I was surprised, and disappointed, that the 2016 presidential debates never addressed the explosive growth of job technology. Nothing. National borders, the economy, the environment, ethical behavior, etc. Same deck of cards. All important; none as imminently disruptive as the proliferation of job technology. It would have comforted millions to hear candidates say, “Here’s what I will do to protect your job from technology.” But it wasn’t mentioned. Technology was summarily avoided like a port-o-pot with a moist seat; you just don’t go there.
I believe the candidates and networks/discussants worked out a deal to keep the topic out of bounds. Why?
Because job technology is rapidly becoming more ubiquitous, unpredictable and disruptive than we thought in the labor market — and people’s lives. Restated in candidate speak, “It’s about the technology, Stupids.”
It absolutely amazes me to understand how one can run a campaign on job growth without addressing job technology? News break: Undocumented immigrants, offshoring production and bad international trade agreements aren’t taking jobs. Technology is.
Culture may eat strategy for breakfast. Technology eats whatever it wants.
And one of its favorite appetizers is your job.Tech is a BIG deal. Bigger than jobs. But today everything’s connected, and jobs are a highly sensitive, personal and imminently affected, topic. A place to start.

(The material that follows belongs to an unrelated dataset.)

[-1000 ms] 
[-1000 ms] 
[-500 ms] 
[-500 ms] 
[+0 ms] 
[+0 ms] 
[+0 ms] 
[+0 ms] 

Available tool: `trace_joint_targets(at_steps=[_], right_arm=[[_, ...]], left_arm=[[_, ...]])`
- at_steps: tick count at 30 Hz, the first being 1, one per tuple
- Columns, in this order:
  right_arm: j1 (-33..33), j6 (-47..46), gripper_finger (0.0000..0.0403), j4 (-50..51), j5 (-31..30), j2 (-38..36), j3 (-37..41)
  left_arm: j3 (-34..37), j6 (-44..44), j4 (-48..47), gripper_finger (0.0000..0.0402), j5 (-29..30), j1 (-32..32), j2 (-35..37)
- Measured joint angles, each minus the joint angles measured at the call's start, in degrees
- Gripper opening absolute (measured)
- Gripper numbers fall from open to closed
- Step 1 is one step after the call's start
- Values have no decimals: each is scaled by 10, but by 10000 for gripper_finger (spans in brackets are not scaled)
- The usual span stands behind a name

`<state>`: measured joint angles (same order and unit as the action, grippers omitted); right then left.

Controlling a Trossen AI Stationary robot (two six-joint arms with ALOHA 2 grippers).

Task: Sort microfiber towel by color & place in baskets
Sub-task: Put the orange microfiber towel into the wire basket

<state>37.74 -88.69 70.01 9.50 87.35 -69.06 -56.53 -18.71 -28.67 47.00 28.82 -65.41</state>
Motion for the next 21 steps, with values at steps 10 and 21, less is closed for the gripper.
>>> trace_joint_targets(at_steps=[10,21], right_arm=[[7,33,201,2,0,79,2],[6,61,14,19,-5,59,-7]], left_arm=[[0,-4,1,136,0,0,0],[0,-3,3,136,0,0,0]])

As icecaps melt and wildfires roar, we can still deny human-influenced global warming. And you may still hear from a few pundits likening current technology-driven change to historical shifts in the world of work. “We’ve been here before. It’s just like the iron age, or industrialization.”
No. It isn’t.
If you think your job is out of reach, you’re out of touch.
This is like nothing we’ve seen before. For the first time, change is happening faster than our ability to change. We’re not driving change, change is driving us. If you think your job is out of reach, you’re out of touch. You won’t even hear it coming.
What does this mean for me?
Ever since the first humans sharpened sticks to jab them into a wooly mammoth, our work has been a huge part of our identity. “Damn, that Neanderthal can really drill that spear!” Not long ago, people took their name based on their work. Take mine, for example. “Steilberg,” translates into “steep mountain” in German. Obviously, I come from a family that used to climb steep mountains. That’s probably why there are so few of us left.
So, what happens when one unwillingly loses their job?
They grieve.
“How will I take care of my family?” “What will others think about me?” “What will I do?”
Job loss can literally create a state of depression.
If you’ve been in the workforce for at least seven years, you know exactly what I’m talking about. Job loss can literally cause a state of depression. In fact, it almost always does. What’s worse about technology-driven job loss is that technology not only takes your job, it takes all jobs. That really sucks.
But, hold on. Grief is a state, not a characteristic. You weren’t born to grieve. You can survive this – and come out even better off.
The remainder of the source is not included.